The Naga Context: What We See Today
- Digital Safety & Social Media Pressure
Nagaland has one of the highest mobile penetration rates in the Northeast. Many children aged 10-16 are on Instagram, Facebook, and Whatsapp groups with little supervision. This has led to:
Rise in cyberbullying, body-shaming, and online grooming cases in Kohima and Dimapur schools. Fake accounts used to harass schoolgirls, with many afraid to report due to family shame.
Viral “challenges” and peer pressure pushing students toward anxiety and self-harm. - Substance Abuse & Its Link to Vulnerability
With rising drugs and alcohol availability near schools and colleges in Nagaland, intoxicated youth sometimes becomes perpetrators or victims. Intoxication is being used to excuse harassment. Our children need safe zones. - Hostel & Boarding School Safety
Many Naga students study away from home in hostels from Class 5 onwards. While hostels build discipline, there have been reports of senior- junior ragging, mental harassment, and lack of trusted adults to report to. Every hostel needs a female warden, counselor, and anonymous complain box. - Cultural Silence & “Family Name” Fear
In our close-knit Naga society, there’s strong emphasis on “family name” and “village reputation”. This often forces victims and parents to stay silent after harassment to avoid “shame to the clan” we must teach: Protecting a child is never shameful. Hiding abuse is. - Lack of POSCO Awareness in villages
The POSCO Act exists, but many village council members, church youth leaders, and parents don’t know how to file a case or support a child. Police + NGOs + Schools must do joint awareness in Nagamese and local dialects. - Church & Community as First Responders
Naga society is church-centric. Youth directors, women leaders, and Sunday School teachers are often the first adults a child trusts. We must train them to listen, believe, and guide victims to help —not dismiss with “pray and forget”. - Mental Health Stigma
Terms like “depression” or “trauma” are still called “weakness” or “drama” in many homes. After harassment, many Naga teens suffer silently. Schools need counselors who speak Nagamese/Ao/Lotha/Tenyidie….. etc not just English. - Positive Naga Value to Revive
Our forefathers had strong codes; respect for women, protection of the vulnerable, community accountability. The morung system taught boys responsibility. We need to revive those values—not as “old culture”, but as modern child protection.

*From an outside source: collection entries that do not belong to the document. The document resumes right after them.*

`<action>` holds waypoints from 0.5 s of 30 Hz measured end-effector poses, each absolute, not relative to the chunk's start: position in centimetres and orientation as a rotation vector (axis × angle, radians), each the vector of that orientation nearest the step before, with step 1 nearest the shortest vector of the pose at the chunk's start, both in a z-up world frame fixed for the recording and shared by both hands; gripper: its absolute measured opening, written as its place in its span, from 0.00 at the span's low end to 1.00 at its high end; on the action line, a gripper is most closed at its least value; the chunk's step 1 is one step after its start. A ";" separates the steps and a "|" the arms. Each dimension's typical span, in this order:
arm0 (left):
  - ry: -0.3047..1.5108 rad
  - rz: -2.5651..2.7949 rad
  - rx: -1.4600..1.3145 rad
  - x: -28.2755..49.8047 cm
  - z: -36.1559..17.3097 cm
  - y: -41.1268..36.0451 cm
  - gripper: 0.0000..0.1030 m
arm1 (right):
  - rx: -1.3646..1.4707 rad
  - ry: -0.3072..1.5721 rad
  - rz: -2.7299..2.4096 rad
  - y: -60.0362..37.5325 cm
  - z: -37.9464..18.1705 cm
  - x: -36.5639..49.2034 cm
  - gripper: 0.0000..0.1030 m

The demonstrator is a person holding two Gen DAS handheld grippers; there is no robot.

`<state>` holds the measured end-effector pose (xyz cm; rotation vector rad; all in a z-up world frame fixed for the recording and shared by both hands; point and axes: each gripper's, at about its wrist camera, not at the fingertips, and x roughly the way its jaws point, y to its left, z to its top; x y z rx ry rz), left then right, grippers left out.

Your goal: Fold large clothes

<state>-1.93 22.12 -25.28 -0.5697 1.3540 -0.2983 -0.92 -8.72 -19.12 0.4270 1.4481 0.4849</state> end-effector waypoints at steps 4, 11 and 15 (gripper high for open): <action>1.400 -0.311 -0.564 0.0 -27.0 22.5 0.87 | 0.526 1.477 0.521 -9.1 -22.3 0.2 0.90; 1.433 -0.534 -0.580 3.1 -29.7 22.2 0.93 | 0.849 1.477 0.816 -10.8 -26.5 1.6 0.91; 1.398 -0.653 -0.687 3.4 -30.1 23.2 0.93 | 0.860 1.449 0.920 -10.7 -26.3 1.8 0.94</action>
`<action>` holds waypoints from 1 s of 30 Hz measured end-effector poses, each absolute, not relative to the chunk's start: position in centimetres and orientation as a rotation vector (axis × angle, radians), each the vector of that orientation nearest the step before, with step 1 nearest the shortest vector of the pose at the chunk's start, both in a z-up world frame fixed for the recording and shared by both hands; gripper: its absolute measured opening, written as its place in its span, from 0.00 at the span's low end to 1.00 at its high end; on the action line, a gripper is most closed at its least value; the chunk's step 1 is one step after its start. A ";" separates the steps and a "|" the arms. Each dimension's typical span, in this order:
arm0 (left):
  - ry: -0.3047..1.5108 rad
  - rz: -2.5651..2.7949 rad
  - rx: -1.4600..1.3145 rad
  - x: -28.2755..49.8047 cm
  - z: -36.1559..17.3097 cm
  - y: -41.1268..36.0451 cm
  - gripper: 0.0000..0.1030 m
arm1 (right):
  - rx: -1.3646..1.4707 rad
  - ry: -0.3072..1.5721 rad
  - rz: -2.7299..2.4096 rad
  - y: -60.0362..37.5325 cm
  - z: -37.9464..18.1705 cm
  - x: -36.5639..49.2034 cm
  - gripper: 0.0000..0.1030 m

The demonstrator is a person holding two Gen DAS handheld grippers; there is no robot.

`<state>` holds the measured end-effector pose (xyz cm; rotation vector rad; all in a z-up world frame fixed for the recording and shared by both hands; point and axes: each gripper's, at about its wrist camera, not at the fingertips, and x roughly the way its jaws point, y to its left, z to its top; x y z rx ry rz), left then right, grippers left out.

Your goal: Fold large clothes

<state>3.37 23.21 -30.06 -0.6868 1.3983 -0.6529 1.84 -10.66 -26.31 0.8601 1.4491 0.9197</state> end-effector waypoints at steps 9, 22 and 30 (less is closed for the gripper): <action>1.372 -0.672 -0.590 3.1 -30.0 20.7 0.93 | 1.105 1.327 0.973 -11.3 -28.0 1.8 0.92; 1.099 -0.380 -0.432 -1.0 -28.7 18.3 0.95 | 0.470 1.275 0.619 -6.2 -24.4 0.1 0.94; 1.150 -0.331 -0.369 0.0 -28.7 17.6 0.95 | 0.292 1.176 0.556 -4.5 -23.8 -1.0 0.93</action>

Our Call TO Action: - Integrate Life Skills & Safety Education in every school curriculum.
- Train Teachers & Parents to indentify, prevent, and respond to harassment.
- Create Safe Reporting Spaces where children can speak without fear.
- Empower Girls with knowledge, self-defense, and legal awareness.
- Teach Boys Respect as a core value, not an optional lesson.
Silence protects perpetrators. Speaking up protects children.
In Nagaland, we say ‘Kuknalim’—Victory to People. But there is no victory if our children live in fear. Real Kuknalim begins when every Naga child feels safe at home, in school, and online.
For the safety of our children. For the future of Nagaland. For the future of India.